BUYER: Gai Wan Cup
While wandering through the Cat Street Market in Sheung Wan, Hong Kong, you spotted the item for which you have spent years searching. Years ago your grandparents gave you an antique tea set that, in its complete setting, today may be valued as high as $10,000–$12,000 USD. Unfortunately, your set was not complete. You have the Yixing teapot, the cups, the tea tray, and scoops — but no Gai Wan Cup.
You have had this (incomplete) setting appraised by a professional. Though the appraiser was excited and impressed with your tea set, he suggested that the most value was in the full set — and that individual items and incomplete sets were perhaps 20–25% less valuable. He suggested you might be able to sell your items through an antique consignment shop for $4,000–5,000, or through an auction house for perhaps $6,000. With the Gai Wan Cup, you might be looking at around $8,000–$8,500 at auction.
You looked at the Gai Wan Cup very carefully and are absolutely certain this is your missing piece.
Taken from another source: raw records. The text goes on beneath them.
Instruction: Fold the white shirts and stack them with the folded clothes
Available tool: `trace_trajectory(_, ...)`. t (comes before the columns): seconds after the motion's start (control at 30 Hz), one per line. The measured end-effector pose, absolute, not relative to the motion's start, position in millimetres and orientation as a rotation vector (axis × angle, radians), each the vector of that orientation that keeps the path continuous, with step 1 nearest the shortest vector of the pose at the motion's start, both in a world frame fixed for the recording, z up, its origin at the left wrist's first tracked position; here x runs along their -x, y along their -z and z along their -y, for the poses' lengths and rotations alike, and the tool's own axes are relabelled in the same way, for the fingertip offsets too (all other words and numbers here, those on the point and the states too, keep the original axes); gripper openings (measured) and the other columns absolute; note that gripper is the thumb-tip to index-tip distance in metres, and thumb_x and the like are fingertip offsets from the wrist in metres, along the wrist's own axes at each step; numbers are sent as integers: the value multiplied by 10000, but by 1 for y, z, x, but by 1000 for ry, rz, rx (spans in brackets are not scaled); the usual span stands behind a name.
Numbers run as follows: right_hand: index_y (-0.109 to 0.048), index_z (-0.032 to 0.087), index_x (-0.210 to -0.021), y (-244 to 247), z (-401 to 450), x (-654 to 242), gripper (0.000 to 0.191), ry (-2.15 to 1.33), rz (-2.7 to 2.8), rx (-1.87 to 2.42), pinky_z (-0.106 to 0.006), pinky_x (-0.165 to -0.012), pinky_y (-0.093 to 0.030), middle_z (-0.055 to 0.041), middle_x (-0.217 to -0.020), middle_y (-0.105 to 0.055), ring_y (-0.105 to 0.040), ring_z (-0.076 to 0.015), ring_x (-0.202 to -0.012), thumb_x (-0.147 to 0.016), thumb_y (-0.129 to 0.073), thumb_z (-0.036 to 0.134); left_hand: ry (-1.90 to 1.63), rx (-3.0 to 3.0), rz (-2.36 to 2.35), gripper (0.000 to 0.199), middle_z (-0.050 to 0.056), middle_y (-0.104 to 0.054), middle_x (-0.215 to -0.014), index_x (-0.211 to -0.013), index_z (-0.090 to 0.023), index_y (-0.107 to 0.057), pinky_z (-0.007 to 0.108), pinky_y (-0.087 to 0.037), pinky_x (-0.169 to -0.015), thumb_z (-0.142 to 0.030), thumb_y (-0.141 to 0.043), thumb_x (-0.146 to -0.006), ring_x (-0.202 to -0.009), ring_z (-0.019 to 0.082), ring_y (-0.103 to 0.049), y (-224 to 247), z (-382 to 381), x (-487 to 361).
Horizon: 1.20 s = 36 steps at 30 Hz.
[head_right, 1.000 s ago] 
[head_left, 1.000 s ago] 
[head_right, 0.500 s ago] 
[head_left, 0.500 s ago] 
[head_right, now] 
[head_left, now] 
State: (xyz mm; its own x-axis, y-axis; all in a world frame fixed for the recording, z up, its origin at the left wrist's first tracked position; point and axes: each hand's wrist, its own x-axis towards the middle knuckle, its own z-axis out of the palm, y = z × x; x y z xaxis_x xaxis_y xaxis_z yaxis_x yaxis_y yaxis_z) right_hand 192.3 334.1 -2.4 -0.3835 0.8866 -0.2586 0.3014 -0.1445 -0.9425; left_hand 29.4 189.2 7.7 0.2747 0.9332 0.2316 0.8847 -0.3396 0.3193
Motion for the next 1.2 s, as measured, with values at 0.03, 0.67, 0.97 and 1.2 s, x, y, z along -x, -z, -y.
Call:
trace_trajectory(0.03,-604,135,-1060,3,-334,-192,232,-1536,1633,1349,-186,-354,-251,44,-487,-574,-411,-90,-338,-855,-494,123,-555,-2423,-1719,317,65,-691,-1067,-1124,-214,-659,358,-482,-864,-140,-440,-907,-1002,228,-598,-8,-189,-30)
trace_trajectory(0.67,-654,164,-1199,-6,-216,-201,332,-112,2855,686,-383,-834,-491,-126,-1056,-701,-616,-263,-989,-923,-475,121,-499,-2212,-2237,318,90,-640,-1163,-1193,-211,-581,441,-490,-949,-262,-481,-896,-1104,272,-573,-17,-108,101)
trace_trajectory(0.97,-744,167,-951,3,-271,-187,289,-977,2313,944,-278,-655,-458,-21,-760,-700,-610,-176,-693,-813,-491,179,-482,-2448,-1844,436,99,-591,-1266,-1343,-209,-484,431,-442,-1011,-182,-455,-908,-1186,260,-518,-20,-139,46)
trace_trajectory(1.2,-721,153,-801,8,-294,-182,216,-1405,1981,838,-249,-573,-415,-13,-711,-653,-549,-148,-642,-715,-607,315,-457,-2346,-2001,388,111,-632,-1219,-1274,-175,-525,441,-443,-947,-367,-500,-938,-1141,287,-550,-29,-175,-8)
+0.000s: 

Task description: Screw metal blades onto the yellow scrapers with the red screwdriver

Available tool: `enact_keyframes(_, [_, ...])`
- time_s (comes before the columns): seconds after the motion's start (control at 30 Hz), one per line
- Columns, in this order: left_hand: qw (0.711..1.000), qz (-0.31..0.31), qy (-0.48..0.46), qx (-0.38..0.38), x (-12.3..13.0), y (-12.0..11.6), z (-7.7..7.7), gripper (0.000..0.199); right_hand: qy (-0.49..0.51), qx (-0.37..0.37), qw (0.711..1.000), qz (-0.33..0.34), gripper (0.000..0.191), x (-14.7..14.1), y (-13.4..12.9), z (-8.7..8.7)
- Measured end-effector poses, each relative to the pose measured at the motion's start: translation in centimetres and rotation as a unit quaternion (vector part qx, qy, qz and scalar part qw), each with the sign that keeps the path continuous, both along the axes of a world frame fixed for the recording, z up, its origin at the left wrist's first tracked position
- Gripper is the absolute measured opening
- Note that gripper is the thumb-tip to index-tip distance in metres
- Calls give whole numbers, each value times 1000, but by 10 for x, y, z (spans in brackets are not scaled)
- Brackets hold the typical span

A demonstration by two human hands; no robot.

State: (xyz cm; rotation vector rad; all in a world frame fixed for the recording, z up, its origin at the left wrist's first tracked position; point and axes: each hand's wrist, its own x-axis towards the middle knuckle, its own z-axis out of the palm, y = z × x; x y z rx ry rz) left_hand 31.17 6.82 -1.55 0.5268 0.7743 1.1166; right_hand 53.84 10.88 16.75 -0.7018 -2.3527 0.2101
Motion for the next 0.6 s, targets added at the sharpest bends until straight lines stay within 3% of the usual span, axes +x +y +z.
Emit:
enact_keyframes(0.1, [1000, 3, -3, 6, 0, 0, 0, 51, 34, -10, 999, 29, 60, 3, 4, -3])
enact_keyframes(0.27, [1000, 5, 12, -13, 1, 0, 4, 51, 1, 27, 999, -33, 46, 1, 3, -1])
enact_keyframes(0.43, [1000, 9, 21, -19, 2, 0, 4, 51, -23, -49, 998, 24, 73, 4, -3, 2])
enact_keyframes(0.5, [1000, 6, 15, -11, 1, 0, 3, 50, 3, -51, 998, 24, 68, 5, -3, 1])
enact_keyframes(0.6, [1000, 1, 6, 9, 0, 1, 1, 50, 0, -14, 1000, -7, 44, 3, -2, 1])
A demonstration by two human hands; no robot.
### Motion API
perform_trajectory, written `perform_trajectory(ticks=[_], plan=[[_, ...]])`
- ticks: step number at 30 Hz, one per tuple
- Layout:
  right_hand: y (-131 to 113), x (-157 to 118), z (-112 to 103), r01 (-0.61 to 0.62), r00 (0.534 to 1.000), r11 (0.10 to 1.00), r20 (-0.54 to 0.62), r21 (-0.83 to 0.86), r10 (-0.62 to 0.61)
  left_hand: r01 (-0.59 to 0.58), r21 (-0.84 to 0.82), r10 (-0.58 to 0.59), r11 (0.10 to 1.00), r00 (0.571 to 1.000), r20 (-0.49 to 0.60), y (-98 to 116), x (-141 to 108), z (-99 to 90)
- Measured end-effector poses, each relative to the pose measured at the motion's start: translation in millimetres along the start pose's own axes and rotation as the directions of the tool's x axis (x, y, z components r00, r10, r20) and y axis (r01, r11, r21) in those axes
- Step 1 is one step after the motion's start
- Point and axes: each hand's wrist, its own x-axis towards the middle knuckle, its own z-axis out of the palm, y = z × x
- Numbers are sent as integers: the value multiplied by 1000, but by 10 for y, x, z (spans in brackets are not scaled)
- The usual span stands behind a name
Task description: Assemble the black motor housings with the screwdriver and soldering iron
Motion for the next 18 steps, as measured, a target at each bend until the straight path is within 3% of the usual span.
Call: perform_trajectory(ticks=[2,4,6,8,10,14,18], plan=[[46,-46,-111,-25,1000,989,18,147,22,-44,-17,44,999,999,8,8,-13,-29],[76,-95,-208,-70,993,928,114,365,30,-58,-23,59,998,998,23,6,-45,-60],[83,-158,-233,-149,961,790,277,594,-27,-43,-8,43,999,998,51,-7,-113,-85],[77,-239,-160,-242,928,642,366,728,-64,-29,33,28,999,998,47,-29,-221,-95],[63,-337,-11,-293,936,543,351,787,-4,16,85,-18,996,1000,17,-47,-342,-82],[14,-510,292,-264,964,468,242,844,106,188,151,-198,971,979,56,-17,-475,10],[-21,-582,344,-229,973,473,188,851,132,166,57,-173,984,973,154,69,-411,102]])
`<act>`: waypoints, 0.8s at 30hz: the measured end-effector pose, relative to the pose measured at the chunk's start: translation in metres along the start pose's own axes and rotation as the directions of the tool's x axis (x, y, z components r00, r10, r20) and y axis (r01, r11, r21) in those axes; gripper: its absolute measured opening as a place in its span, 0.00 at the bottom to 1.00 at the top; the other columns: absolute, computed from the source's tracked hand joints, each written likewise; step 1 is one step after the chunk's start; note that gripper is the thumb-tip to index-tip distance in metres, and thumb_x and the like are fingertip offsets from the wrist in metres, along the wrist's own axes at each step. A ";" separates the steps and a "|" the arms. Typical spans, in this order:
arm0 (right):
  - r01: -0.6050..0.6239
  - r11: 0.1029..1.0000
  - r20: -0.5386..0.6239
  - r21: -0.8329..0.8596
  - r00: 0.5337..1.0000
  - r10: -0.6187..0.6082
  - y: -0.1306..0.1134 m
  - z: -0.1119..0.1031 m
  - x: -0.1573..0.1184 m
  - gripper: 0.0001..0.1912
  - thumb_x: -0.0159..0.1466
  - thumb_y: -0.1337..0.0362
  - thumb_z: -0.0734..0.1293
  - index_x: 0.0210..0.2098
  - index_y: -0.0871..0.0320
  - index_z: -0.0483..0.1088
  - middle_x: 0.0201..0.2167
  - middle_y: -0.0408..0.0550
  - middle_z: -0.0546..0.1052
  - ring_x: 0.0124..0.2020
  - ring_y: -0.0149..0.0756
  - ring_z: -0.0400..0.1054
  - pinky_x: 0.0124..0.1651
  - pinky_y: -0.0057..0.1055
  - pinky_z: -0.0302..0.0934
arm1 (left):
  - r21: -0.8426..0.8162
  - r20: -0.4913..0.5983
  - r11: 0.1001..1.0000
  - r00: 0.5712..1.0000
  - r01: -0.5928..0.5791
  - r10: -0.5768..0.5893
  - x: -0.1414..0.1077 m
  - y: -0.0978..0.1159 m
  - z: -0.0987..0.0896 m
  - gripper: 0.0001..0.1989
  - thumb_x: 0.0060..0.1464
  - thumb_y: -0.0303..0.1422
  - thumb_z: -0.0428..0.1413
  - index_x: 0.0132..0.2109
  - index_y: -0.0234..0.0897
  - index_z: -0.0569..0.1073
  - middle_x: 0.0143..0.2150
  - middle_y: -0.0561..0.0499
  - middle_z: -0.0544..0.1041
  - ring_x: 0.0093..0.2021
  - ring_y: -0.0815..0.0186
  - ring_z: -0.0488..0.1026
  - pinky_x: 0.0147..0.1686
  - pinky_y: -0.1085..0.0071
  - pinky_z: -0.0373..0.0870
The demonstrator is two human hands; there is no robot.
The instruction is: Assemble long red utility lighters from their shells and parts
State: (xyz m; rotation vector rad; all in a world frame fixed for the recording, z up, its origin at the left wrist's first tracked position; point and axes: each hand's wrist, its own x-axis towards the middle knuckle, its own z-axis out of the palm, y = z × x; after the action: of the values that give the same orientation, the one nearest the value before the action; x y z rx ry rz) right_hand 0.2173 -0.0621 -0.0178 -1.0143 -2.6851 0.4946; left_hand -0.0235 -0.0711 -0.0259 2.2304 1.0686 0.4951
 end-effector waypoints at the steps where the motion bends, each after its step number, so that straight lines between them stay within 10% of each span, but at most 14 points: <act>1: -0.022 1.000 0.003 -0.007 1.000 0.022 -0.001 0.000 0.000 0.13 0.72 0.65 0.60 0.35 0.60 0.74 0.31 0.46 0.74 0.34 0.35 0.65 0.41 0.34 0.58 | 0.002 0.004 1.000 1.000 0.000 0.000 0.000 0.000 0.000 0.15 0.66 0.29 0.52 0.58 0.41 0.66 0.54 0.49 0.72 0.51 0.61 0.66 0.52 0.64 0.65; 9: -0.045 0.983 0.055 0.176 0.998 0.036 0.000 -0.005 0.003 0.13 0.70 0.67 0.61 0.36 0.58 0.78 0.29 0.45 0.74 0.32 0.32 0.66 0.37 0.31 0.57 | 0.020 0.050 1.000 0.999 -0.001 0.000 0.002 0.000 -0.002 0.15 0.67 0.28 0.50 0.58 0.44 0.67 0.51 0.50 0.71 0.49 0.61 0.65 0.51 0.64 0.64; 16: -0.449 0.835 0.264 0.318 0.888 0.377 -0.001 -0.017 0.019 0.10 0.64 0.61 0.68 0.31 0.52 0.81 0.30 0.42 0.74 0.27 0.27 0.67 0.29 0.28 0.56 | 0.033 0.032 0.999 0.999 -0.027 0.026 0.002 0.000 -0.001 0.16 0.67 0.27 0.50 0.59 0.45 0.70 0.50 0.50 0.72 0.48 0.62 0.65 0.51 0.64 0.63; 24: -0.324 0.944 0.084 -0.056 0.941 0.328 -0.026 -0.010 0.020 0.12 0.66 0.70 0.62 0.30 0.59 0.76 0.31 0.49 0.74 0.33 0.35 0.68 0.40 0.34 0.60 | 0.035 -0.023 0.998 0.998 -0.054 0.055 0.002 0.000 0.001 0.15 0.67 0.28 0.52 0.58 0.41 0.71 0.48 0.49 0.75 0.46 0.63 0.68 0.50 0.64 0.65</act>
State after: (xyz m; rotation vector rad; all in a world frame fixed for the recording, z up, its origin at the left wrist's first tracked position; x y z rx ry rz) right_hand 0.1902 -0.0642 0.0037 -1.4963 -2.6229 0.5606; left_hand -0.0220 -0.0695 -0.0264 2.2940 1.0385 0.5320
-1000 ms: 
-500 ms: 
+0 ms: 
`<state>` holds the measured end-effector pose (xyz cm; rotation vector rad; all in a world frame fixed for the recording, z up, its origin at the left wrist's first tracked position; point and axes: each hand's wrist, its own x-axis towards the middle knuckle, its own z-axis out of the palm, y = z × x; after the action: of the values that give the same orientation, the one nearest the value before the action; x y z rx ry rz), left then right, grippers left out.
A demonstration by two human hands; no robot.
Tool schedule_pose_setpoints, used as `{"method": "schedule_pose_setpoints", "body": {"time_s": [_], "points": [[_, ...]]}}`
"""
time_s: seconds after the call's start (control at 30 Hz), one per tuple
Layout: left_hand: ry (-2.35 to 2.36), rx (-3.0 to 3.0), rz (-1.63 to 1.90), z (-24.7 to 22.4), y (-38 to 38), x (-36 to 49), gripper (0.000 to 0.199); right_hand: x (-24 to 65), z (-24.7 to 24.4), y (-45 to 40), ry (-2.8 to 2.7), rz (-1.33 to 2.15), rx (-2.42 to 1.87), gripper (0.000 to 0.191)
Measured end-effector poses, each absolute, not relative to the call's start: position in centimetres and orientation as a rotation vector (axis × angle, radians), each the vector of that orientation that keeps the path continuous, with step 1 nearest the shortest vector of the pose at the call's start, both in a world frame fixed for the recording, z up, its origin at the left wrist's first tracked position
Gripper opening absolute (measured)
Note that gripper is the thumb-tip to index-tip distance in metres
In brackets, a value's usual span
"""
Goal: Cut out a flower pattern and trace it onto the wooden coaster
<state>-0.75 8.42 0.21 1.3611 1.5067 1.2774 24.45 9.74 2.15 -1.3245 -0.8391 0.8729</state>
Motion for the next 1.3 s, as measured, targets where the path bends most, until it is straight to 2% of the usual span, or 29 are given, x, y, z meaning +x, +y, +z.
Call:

It clearly has a Jingdezhen porcelain stem, which matches the style, the location, and the setting of the piece — from the late Ming Dynasty. You are 100% certain.
YOUR RESEARCH
You’ve searched for this cup online and in specialty magazines. The Gai Wan Cup seems to be the hardest piece to find. You’ve seen estimates listing the Gai Wan Cup alone for $400 to $1,200. Until now it has been impossible to find the item for sale on its own.
You have $3,000 in your bank account and could get it all out this afternoon if necessary.
YOUR OBJECTIVE
You realize you must seize this opportunity. Based on the estimate, you could pay up to $2,500 for the piece and still show a profit. You realize it may be many years — if ever — before you would happen upon this individual piece again. You know that prices at antique markets in Hong Kong are generally negotiable. But how much difference will there be between the seller’s initial price and the “true” price?